### Try it:
Read through the data and report every line in which the word "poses" occurs.

### Dataset extract:
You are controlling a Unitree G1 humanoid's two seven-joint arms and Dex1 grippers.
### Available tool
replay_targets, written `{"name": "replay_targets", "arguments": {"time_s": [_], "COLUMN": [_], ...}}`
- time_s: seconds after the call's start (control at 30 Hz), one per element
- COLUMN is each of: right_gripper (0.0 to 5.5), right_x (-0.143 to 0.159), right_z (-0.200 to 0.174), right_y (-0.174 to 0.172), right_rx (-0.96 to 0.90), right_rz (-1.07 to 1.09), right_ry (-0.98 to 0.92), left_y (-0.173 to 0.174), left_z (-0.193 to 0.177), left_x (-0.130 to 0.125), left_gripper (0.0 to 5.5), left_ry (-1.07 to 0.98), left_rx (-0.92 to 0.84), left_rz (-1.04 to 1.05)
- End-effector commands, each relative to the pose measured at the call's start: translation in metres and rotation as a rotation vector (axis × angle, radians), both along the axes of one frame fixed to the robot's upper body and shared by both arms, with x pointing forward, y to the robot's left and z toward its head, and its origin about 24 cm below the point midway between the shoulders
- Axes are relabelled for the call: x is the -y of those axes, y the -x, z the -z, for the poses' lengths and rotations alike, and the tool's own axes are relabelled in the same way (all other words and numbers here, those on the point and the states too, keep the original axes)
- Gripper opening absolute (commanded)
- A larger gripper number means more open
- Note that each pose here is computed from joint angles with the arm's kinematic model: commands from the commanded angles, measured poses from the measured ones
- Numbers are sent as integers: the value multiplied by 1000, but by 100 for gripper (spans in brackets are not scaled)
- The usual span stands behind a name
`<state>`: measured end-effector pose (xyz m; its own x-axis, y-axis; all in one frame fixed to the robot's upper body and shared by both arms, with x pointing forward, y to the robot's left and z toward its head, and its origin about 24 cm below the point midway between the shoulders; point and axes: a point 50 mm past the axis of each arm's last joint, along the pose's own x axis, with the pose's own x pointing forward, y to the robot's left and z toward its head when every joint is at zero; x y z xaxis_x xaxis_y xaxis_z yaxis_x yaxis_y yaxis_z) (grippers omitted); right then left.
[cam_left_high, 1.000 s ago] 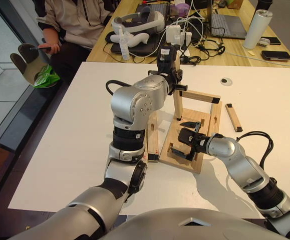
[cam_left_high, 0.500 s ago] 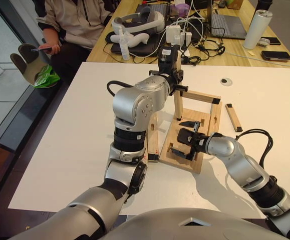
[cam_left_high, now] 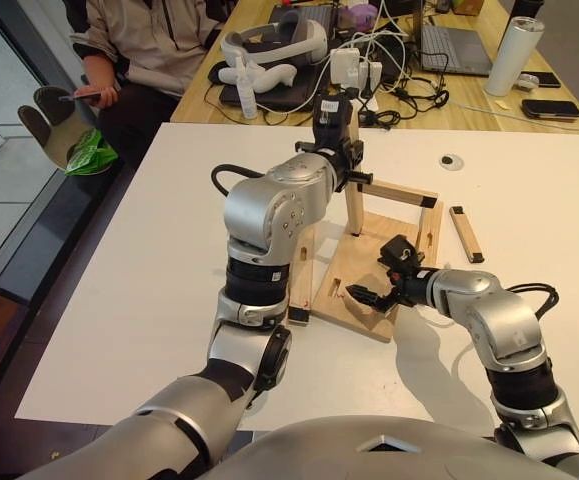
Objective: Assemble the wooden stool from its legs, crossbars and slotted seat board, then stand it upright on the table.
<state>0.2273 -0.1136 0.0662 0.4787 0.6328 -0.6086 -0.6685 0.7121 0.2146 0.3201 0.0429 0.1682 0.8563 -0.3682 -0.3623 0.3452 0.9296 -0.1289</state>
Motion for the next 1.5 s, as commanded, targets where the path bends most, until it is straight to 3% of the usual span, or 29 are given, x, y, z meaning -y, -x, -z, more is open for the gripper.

### Response area:
- Axes are relabelled for the call: x is the -y of those axes, y the -x, z the -z, for the poses' lengths and rotations alike, and the tool's own axes are relabelled in the same way (all other words and numbers here, those on the point and the states too, keep the original axes)
- Note that each pose here is computed from joint angles with the arm's kinematic model: commands from the commanded angles, measured poses from the measured ones

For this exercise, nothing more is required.